--- What this task involves ---
Look for the line that contains "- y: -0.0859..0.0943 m"; output that line and every line after it exactly, through the final line of the material below, and nothing else.

--- Records for the exercise ---
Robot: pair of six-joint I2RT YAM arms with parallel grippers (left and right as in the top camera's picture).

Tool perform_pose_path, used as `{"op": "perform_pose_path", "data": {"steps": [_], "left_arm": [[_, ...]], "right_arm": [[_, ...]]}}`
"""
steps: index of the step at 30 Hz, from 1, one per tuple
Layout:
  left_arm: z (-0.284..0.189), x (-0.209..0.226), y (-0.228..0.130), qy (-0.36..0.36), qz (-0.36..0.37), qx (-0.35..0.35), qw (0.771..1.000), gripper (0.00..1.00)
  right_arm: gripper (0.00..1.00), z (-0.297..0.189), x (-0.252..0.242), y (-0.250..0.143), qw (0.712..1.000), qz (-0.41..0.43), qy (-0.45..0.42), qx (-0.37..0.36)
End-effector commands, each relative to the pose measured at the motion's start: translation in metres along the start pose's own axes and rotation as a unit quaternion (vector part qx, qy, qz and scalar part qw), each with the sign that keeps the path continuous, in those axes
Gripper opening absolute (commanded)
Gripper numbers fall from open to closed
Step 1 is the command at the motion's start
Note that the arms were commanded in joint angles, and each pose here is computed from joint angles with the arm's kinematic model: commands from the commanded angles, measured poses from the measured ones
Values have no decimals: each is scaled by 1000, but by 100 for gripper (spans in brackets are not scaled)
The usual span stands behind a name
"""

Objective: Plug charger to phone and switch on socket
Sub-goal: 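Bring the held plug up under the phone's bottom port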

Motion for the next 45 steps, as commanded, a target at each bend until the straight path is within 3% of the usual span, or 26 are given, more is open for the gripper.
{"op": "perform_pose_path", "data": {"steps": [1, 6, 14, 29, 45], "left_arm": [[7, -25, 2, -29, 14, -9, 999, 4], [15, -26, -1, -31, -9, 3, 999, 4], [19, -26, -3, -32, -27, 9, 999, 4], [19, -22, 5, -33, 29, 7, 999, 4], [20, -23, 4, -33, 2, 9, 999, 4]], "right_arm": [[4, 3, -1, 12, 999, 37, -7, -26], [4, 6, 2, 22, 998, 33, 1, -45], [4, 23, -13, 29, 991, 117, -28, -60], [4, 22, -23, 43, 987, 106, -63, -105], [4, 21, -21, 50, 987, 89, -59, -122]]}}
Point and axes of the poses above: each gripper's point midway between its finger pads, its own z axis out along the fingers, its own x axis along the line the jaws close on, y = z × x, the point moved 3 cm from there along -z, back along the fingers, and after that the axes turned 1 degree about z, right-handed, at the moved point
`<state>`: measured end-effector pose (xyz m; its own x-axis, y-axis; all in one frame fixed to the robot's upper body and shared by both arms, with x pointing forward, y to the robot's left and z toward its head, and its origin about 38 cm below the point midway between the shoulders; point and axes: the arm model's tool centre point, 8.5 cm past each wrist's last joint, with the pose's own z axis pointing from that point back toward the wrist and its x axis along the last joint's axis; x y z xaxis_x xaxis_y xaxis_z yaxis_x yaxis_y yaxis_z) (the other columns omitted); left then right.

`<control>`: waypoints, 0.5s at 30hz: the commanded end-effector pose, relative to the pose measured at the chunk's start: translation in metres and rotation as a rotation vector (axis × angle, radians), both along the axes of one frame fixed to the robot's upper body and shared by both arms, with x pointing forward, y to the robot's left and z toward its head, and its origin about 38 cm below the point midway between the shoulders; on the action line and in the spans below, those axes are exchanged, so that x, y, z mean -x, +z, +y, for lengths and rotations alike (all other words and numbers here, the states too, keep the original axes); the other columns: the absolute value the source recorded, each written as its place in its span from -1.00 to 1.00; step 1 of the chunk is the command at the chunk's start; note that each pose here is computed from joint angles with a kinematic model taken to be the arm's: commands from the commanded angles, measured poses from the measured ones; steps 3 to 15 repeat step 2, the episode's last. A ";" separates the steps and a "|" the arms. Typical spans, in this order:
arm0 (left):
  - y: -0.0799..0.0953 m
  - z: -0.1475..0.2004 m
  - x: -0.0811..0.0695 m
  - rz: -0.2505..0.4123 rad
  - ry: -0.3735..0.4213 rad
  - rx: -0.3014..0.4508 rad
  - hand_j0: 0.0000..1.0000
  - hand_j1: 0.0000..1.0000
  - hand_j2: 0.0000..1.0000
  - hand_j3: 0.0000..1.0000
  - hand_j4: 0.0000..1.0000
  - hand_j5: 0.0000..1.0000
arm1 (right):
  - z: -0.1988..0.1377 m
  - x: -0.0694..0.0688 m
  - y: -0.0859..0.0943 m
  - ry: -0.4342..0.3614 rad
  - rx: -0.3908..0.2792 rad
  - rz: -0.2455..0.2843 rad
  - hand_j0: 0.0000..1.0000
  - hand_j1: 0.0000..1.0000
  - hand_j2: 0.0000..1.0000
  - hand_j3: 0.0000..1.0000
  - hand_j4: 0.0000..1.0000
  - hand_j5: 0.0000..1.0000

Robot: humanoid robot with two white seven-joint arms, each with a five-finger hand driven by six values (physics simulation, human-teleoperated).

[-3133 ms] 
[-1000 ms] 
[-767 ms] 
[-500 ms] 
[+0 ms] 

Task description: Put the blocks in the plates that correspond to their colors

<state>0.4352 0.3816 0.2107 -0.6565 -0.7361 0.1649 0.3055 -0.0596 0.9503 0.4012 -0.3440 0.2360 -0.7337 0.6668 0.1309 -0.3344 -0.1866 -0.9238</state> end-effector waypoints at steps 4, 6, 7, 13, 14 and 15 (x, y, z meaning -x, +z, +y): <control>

--- Task answer ---
  - y: -0.0859..0.0943 m
  - ry: -0.4342..0.3614 rad
  - rx: -0.3908..0.2792 rad
  - rz: -0.2455..0.2843 rad
  - hand_j0: 0.0000..1.0000
  - hand_j1: 0.0000..1.0000
  - hand_j2: 0.0000..1.0000
  - hand_j3: 0.0000..1.0000
  - hand_j4: 0.0000..1.0000
  - hand_j5: 0.0000..1.0000

Robot: humanoid robot with two white seven-joint arms, each with a five-finger hand driven by six values (physics simulation, human-teleoperated).

[-3133 ms] 
[-1000 ms] 
[-767 ms] 
[-500 ms] 
[+0 ms] 

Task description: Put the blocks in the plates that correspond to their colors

<state>0.4352 0.3816 0.2107 -0.6565 -0.7361 0.1649 0.3055 -0.0596 0.9503 0.4012 -0.3440 0.2360 -0.7337 0.6668 0.1309 -0.3344 -0.1866 -0.9238</state> end-effector waypoints at steps 4, 6, 7, 13, 14 and 15 (x, y, z meaning -x, +z, +y): <control>

The exercise is finished and nothing remains.